Task to carry out —
Go line by line through the entries and show those that hold the string "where".

══ Information

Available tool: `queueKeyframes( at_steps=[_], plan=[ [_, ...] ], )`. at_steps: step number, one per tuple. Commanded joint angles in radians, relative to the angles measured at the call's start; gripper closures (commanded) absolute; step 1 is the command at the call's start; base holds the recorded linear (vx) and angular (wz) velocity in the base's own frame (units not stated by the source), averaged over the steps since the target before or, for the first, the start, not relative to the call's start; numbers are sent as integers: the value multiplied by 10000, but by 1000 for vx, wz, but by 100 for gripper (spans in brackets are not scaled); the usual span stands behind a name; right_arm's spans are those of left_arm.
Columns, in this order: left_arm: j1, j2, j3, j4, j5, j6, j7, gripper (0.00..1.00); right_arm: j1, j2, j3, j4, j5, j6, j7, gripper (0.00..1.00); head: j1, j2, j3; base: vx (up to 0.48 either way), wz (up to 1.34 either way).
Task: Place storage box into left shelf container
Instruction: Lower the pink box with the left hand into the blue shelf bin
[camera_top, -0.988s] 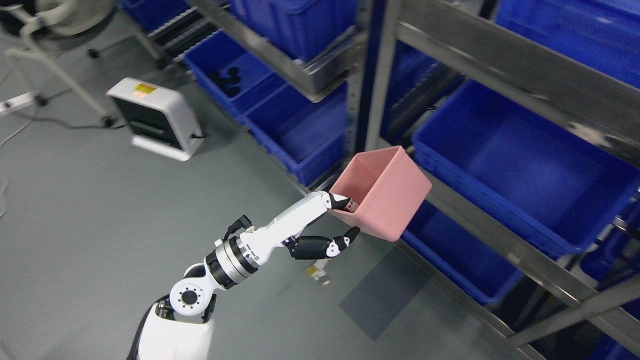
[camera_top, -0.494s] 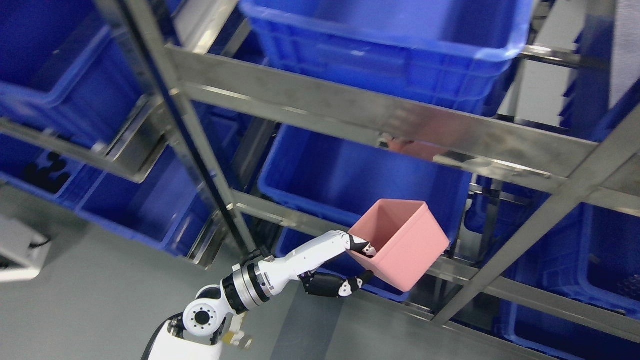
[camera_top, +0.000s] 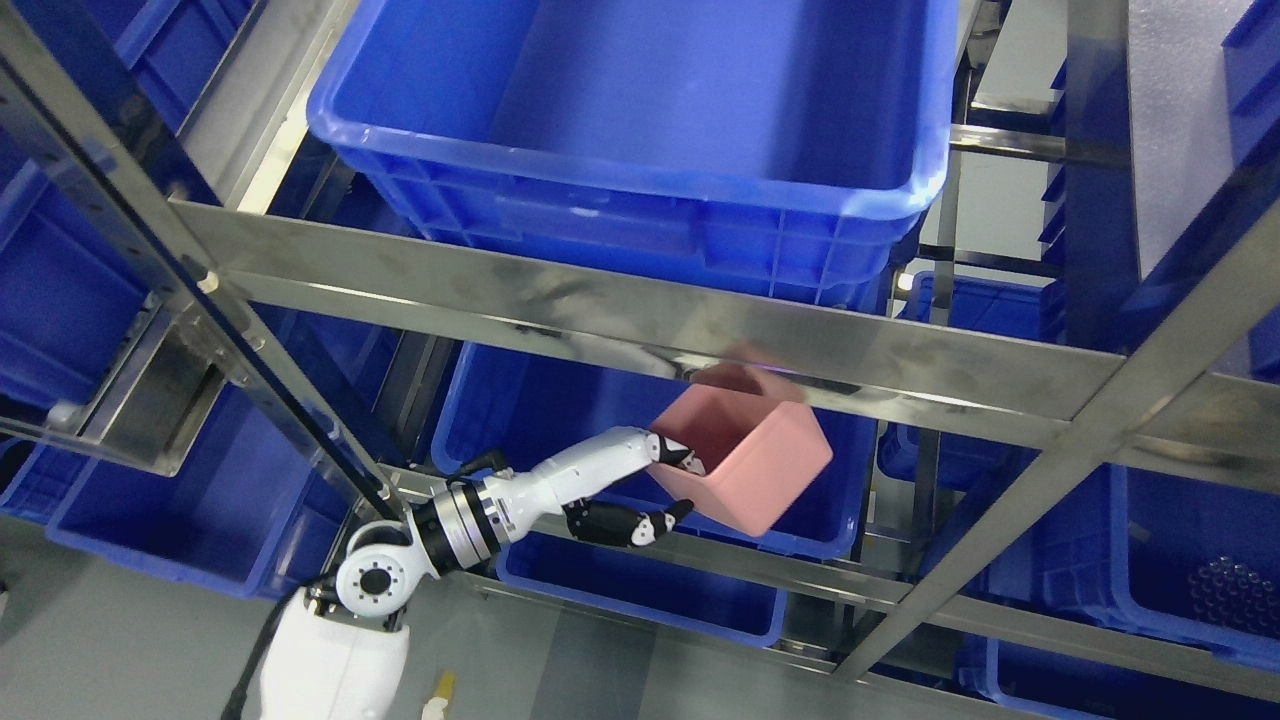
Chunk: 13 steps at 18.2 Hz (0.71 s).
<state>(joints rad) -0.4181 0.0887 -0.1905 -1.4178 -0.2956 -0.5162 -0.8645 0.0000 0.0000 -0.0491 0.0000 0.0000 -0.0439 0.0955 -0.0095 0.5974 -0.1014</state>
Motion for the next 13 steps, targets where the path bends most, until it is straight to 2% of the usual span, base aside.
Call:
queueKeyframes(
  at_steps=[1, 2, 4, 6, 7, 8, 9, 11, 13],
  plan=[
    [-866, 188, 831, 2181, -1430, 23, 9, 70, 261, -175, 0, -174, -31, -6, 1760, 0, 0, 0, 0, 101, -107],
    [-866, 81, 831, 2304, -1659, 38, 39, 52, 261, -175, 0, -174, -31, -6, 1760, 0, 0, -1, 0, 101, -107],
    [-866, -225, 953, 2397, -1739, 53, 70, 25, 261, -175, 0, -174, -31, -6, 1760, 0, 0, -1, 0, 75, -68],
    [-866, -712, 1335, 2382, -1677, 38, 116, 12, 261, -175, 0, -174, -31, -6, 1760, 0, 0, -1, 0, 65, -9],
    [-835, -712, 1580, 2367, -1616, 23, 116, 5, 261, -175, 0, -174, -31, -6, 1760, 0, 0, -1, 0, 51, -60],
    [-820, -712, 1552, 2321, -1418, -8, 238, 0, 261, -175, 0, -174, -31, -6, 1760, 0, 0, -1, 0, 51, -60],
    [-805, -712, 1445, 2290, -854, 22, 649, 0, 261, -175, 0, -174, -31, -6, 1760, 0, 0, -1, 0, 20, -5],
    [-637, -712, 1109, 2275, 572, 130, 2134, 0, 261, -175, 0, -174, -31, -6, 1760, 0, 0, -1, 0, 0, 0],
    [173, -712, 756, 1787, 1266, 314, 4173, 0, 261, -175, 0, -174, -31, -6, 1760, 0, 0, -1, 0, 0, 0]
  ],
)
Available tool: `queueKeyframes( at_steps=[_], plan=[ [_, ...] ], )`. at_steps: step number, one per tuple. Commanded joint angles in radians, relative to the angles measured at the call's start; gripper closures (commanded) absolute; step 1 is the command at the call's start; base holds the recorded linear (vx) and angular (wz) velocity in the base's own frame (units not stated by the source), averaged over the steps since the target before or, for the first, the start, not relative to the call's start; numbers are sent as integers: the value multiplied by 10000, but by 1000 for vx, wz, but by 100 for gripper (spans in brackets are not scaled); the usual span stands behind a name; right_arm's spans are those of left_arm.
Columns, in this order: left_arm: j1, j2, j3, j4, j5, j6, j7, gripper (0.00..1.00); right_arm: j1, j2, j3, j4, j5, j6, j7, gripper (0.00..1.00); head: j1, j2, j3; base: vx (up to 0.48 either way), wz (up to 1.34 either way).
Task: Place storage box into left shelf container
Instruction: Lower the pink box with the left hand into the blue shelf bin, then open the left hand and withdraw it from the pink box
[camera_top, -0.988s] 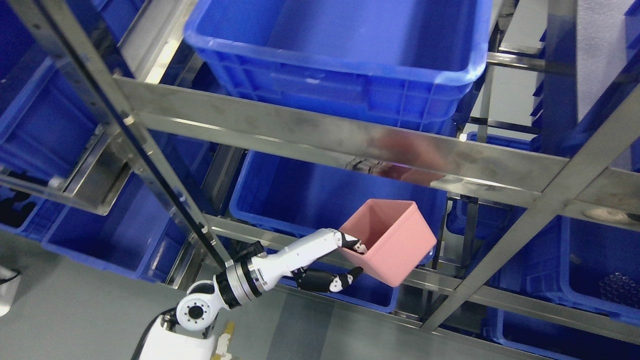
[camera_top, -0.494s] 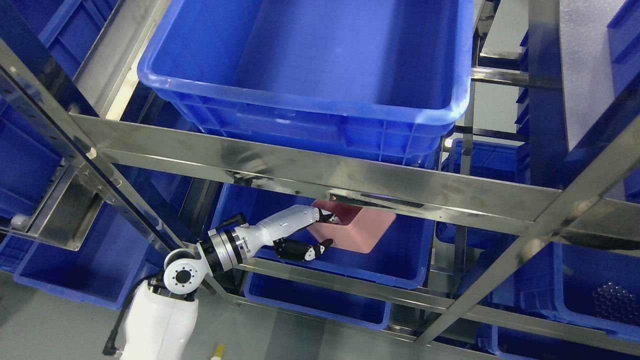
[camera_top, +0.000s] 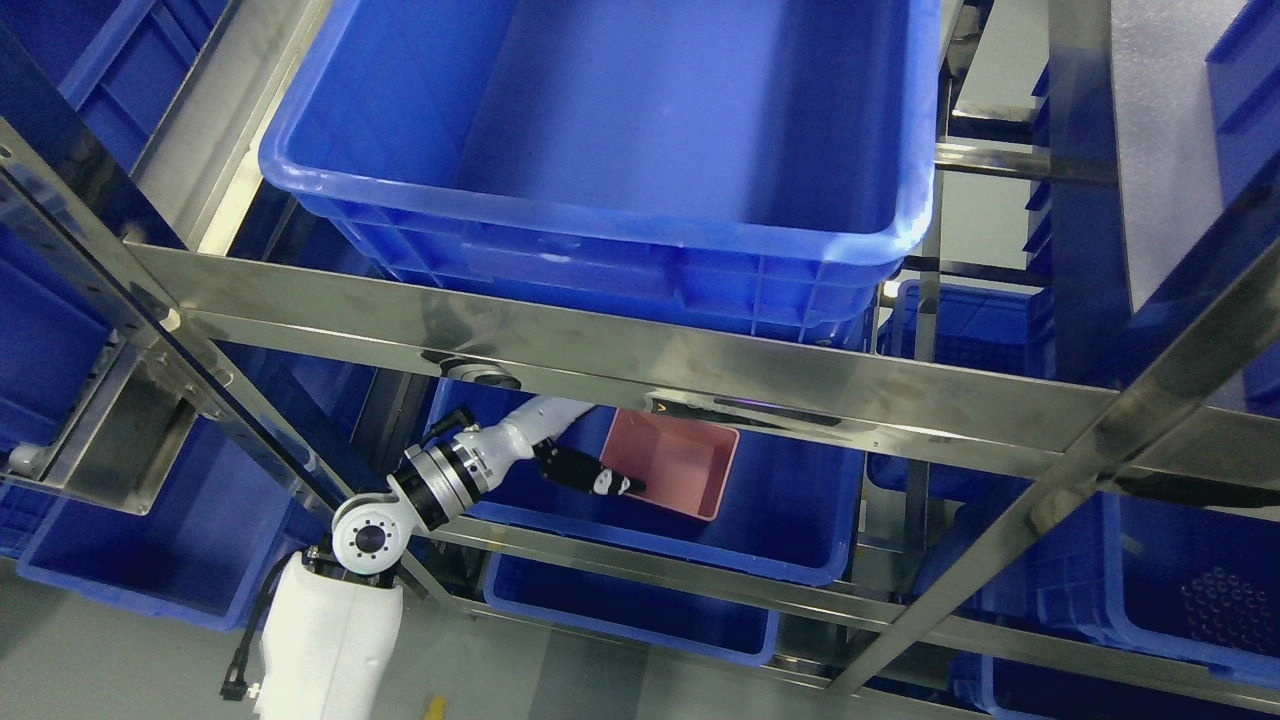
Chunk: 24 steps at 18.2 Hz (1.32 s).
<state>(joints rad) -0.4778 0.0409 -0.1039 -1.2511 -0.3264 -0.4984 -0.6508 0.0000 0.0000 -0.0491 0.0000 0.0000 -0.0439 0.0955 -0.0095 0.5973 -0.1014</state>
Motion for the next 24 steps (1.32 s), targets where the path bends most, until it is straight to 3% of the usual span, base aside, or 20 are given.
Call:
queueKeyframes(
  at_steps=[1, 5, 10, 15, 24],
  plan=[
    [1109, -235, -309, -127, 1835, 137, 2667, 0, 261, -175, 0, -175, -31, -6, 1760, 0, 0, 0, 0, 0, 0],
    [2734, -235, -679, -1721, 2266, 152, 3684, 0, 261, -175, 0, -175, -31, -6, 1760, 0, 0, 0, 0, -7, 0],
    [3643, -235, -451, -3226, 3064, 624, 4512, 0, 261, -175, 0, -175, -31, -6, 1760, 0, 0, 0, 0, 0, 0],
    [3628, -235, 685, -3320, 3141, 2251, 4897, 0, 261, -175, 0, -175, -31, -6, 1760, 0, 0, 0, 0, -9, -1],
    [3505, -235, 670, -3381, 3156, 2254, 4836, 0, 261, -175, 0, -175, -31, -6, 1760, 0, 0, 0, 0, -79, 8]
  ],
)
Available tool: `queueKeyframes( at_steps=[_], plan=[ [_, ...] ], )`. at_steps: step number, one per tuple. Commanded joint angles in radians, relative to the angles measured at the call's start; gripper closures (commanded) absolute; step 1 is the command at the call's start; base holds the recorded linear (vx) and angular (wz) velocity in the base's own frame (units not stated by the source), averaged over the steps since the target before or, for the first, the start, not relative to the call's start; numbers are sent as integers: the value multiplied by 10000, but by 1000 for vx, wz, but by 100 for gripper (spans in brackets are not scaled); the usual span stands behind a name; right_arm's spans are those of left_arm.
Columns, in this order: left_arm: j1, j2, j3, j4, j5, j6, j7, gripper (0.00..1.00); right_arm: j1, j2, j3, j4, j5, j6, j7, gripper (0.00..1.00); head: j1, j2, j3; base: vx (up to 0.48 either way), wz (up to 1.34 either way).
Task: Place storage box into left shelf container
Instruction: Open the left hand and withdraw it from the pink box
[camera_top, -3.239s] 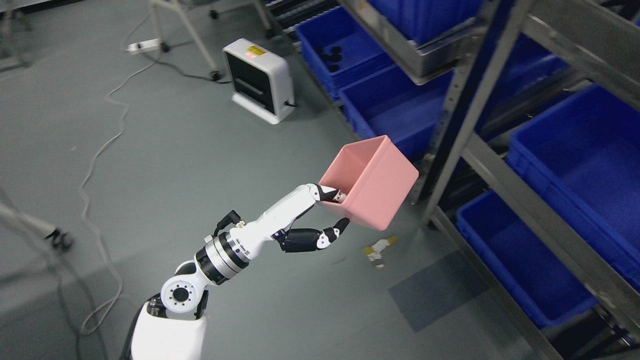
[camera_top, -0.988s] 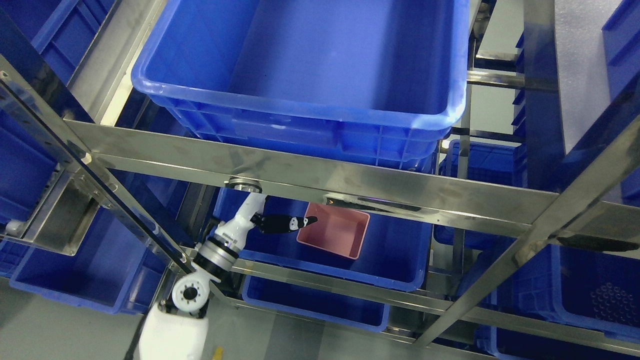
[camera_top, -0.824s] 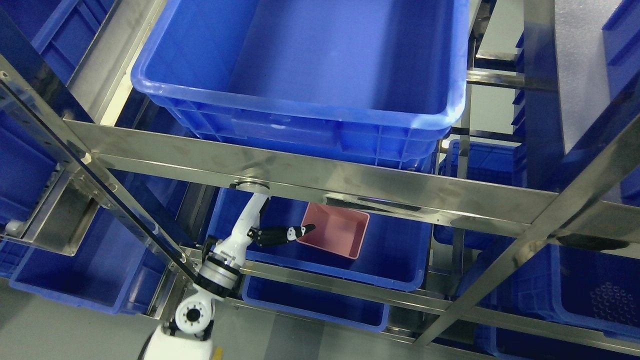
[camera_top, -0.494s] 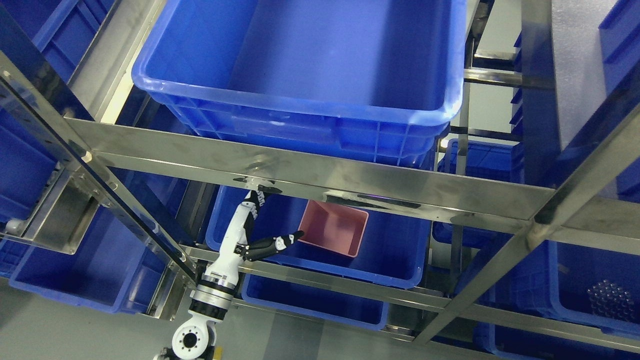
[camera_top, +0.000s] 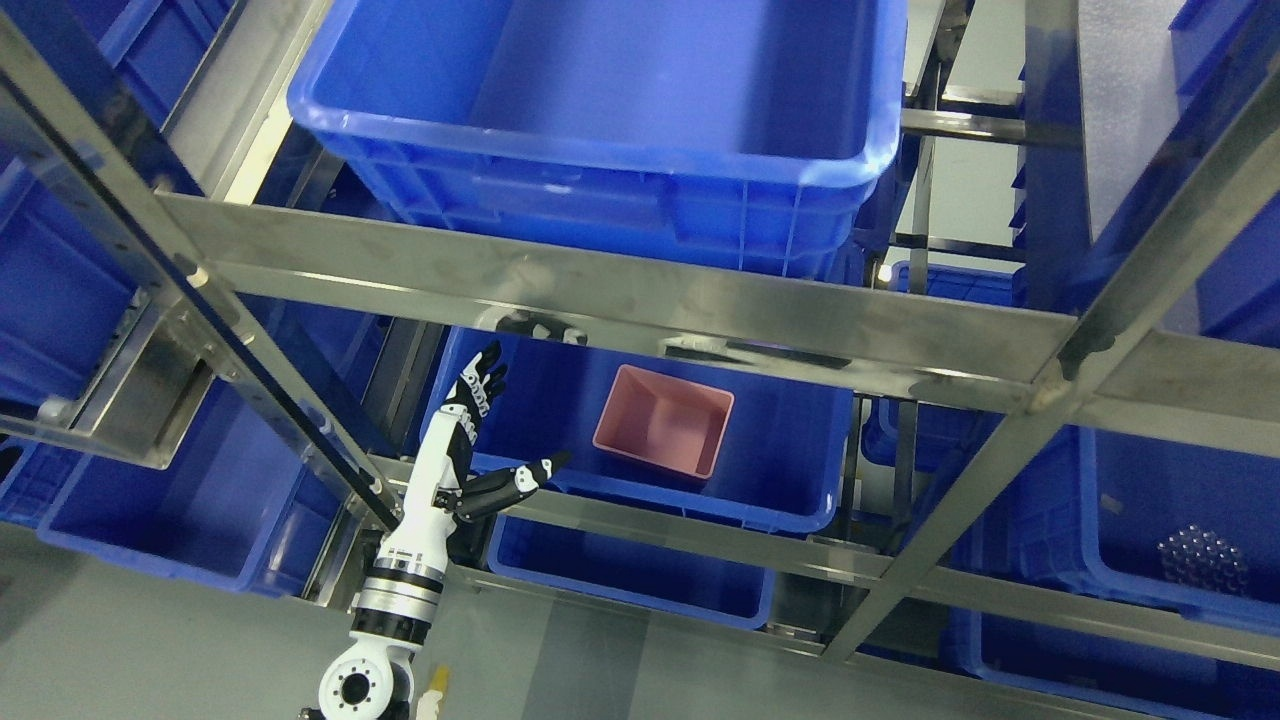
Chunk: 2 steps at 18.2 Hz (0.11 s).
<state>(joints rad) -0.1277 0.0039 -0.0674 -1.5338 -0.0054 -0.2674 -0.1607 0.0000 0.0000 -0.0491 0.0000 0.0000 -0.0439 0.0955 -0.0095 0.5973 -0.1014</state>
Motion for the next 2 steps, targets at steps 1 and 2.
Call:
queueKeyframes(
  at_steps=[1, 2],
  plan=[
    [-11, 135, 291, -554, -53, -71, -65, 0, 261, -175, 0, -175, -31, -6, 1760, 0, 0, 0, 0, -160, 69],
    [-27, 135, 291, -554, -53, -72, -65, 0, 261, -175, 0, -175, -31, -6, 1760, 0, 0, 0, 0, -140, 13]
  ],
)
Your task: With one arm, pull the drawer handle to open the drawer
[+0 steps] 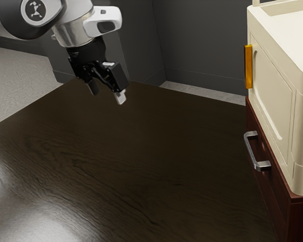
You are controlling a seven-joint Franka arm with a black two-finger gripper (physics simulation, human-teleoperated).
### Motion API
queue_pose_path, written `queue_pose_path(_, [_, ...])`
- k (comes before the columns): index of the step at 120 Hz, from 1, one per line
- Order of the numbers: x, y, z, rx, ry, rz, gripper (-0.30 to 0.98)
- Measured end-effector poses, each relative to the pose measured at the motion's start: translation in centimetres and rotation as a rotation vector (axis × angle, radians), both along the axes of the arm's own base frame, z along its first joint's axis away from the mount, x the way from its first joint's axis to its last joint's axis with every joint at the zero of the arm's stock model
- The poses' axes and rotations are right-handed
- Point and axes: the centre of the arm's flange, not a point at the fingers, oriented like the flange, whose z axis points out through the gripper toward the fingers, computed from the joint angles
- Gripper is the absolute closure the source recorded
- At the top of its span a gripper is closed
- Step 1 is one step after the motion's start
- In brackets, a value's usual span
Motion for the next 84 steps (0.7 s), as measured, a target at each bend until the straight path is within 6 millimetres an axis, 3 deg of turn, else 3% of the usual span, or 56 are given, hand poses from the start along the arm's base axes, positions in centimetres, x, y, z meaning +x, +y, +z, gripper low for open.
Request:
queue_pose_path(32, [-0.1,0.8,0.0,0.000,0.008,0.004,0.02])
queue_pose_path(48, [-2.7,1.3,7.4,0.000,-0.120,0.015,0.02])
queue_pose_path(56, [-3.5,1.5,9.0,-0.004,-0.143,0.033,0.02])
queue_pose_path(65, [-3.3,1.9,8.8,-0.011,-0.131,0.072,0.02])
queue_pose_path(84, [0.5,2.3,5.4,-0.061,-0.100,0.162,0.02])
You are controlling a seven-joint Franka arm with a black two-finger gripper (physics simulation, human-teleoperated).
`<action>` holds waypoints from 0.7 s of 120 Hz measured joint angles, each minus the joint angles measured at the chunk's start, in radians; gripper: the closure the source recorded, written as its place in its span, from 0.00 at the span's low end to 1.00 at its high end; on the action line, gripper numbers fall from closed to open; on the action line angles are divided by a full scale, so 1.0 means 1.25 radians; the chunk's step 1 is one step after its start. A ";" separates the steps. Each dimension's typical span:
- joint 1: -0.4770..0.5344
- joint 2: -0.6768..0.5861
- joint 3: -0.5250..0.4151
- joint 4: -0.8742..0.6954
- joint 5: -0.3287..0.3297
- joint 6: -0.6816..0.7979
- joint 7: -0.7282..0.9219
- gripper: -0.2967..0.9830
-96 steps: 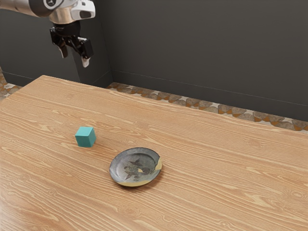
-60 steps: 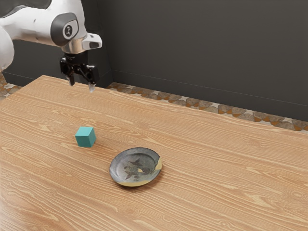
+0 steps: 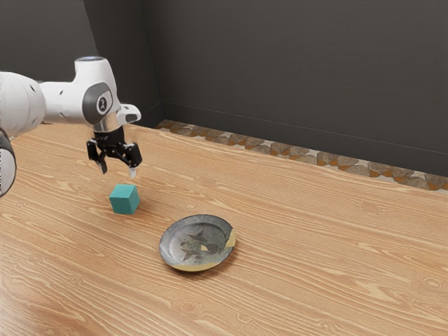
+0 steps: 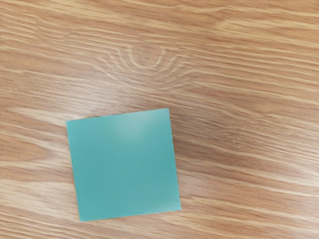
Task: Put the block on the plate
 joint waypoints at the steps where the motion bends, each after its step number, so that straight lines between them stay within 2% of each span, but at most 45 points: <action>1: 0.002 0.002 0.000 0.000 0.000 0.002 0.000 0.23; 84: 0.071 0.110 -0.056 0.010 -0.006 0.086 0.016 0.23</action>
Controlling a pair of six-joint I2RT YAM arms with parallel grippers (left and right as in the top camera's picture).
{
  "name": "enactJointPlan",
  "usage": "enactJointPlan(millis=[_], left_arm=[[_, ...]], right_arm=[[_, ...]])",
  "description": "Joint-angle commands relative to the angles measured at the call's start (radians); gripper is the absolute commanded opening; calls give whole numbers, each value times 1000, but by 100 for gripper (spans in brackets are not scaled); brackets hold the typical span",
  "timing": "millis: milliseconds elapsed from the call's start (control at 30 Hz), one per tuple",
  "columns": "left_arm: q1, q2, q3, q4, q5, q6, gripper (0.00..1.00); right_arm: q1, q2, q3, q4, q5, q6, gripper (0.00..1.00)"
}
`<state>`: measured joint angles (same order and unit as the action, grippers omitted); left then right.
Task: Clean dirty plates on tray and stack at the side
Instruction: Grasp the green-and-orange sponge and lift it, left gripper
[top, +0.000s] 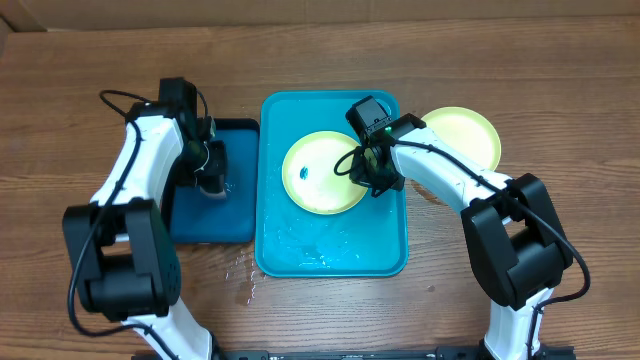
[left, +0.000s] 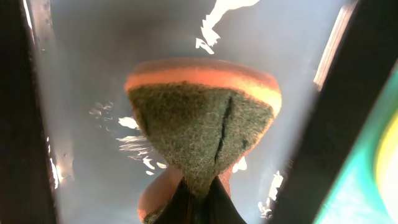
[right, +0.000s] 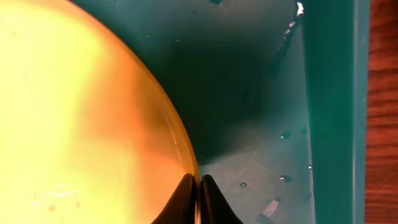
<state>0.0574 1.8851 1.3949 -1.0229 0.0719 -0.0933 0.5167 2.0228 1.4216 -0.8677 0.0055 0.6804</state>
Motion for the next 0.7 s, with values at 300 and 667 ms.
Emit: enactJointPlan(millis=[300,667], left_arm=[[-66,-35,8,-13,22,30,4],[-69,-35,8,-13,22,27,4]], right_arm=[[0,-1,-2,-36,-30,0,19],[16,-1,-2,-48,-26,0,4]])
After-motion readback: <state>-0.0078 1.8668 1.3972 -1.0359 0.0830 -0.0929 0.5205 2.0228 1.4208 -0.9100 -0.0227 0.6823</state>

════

Solution —
Motion for the next 13 steps, targets where the path bends most, until it is straight to 2% of the usual span, base aside.
Motion for the next 24 steps (1.32 s), targets where the path bends most, until it is straight to 3% of the usual span, base aside, or 20 are given.
 joint waypoints at the steps where the motion bends, each after its step number, so that straight lines between them stay within 2% of each span, but at most 45 points: <action>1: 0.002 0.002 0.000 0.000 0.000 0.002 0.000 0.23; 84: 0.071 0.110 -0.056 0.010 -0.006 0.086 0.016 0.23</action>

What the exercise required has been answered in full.